▸ Problem description:
Bring together every line in the data that includes "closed".
-------- Information provided --------
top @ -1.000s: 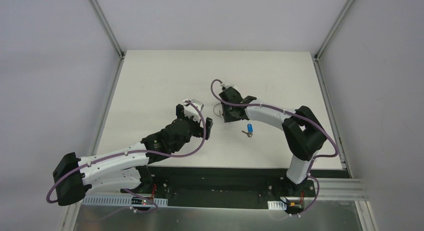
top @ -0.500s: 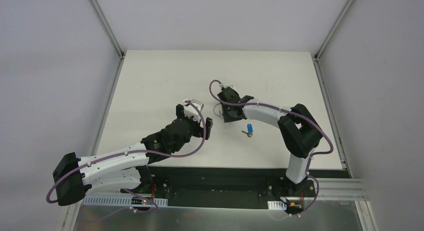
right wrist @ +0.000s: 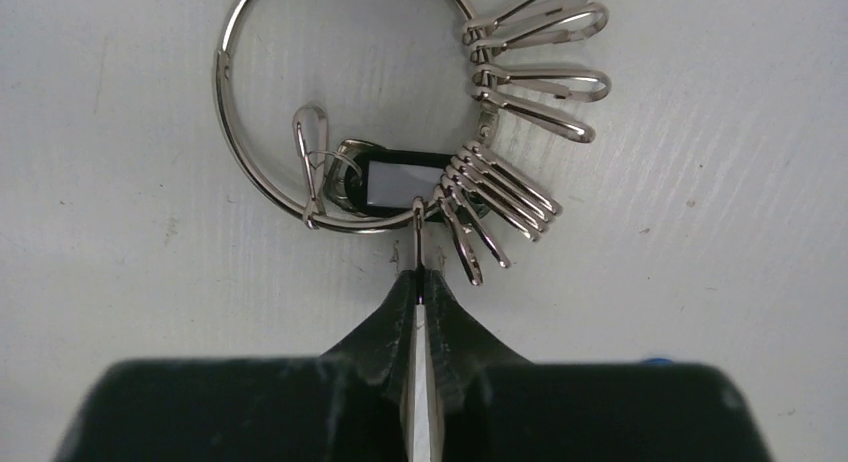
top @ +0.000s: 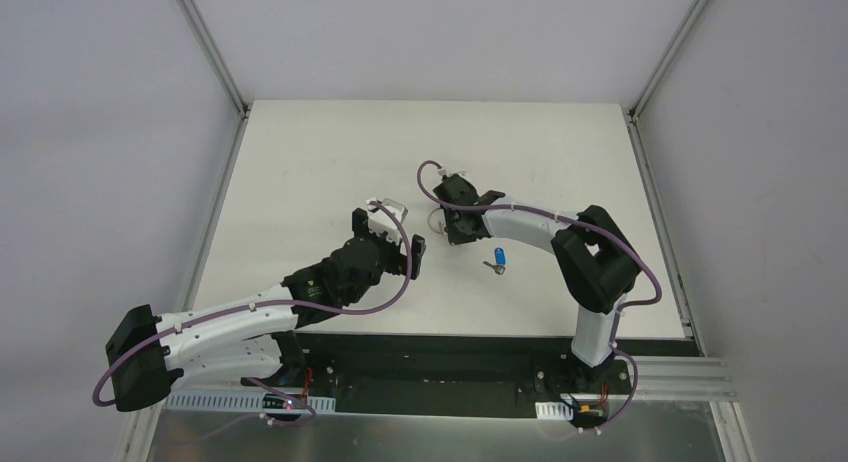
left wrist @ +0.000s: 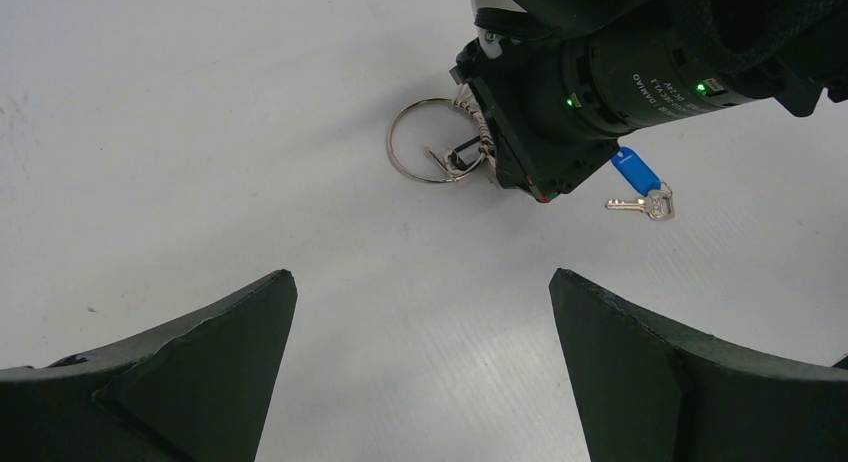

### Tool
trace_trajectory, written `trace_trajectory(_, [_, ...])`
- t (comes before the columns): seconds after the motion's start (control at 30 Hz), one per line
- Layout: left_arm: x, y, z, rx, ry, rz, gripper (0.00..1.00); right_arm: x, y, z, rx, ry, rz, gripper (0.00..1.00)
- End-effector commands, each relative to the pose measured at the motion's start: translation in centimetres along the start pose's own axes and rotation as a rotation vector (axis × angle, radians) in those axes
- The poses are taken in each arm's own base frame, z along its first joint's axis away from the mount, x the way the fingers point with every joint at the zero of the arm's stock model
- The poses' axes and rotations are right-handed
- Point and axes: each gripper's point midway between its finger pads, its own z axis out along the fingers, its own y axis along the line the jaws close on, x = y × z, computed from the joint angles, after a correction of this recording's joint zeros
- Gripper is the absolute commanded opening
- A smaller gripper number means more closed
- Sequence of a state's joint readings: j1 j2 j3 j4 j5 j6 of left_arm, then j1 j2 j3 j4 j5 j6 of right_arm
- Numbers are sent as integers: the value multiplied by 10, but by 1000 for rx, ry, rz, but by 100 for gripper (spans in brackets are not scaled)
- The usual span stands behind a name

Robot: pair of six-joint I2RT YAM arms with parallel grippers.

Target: Put the keys on the keyring

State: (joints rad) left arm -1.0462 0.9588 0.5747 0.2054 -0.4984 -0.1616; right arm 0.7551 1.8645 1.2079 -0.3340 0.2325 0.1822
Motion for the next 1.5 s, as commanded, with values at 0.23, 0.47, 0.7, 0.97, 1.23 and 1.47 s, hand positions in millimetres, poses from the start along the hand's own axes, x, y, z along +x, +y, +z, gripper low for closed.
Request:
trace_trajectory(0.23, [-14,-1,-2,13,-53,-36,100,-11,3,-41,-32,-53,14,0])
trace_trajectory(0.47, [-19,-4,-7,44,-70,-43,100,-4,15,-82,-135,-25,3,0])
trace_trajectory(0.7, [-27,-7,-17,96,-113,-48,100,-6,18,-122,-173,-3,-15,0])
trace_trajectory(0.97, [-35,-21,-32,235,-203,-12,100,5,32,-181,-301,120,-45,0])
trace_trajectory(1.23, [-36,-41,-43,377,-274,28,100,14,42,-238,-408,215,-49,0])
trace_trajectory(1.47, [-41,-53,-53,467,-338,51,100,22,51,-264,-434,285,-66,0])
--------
▸ Response:
- A smaller gripper number means more closed
Motion for the next 1.5 s, as commanded, with values at 0.23, 0.47, 0.7, 0.97, 1.23 and 1.47 s, hand positions in millimetres, poses from the start along the hand's own axes, x, y, z along +x, +y, +z, gripper low for closed.

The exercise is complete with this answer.